#### Task
Please write out word for word the opening lines of the material, including the line with "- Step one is" as the last.

______________________________

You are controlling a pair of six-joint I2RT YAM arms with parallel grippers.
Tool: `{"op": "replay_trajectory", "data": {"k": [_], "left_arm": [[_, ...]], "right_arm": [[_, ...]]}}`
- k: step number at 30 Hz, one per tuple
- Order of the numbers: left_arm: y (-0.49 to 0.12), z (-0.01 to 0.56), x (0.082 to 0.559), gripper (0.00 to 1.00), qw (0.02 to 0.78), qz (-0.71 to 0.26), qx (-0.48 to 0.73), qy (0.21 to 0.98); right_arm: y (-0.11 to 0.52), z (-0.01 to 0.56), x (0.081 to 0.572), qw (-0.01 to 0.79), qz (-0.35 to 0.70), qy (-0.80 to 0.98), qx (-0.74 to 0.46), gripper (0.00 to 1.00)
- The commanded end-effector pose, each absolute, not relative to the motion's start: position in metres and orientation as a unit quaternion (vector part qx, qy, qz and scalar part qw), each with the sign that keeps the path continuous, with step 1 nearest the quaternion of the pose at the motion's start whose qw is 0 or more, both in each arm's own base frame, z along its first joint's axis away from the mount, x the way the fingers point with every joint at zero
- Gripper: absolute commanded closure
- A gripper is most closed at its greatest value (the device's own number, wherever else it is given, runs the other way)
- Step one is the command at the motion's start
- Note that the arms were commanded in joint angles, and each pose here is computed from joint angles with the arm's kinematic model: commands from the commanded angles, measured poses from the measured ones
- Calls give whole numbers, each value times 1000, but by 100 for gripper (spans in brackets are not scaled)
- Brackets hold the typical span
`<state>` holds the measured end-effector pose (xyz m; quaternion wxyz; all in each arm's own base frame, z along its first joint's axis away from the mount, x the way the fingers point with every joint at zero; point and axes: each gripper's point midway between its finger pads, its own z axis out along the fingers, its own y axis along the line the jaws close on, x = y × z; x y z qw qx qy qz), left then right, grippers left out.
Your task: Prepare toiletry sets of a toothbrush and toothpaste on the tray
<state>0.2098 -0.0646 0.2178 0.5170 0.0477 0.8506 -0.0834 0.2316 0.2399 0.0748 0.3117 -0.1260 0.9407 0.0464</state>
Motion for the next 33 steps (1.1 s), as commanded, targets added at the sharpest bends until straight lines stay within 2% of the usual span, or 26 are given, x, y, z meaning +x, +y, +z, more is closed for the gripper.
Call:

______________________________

#### Response to the exercise
You are controlling a pair of six-joint I2RT YAM arms with parallel grippers.
Tool: `{"op": "replay_trajectory", "data": {"k": [_], "left_arm": [[_, ...]], "right_arm": [[_, ...]]}}`
- k: step number at 30 Hz, one per tuple
- Order of the numbers: left_arm: y (-0.49 to 0.12), z (-0.01 to 0.56), x (0.082 to 0.559), gripper (0.00 to 1.00), qw (0.02 to 0.78), qz (-0.71 to 0.26), qx (-0.48 to 0.73), qy (0.21 to 0.98); right_arm: y (-0.11 to 0.52), z (-0.01 to 0.56), x (0.081 to 0.572), qw (-0.01 to 0.79), qz (-0.35 to 0.70), qy (-0.80 to 0.98), qx (-0.74 to 0.46), gripper (0.00 to 1.00)
- The commanded end-effector pose, each absolute, not relative to the motion's start: position in metres and orientation as a unit quaternion (vector part qx, qy, qz and scalar part qw), each with the sign that keeps the path continuous, with step 1 nearest the quaternion of the pose at the motion's start whose qw is 0 or more, both in each arm's own base frame, z along its first joint's axis away from the mount, x the way the fingers point with every joint at zero
- Gripper: absolute commanded closure
- A gripper is most closed at its greatest value (the device's own number, wherever else it is given, runs the other way)
- Step one is the command at the motion's start

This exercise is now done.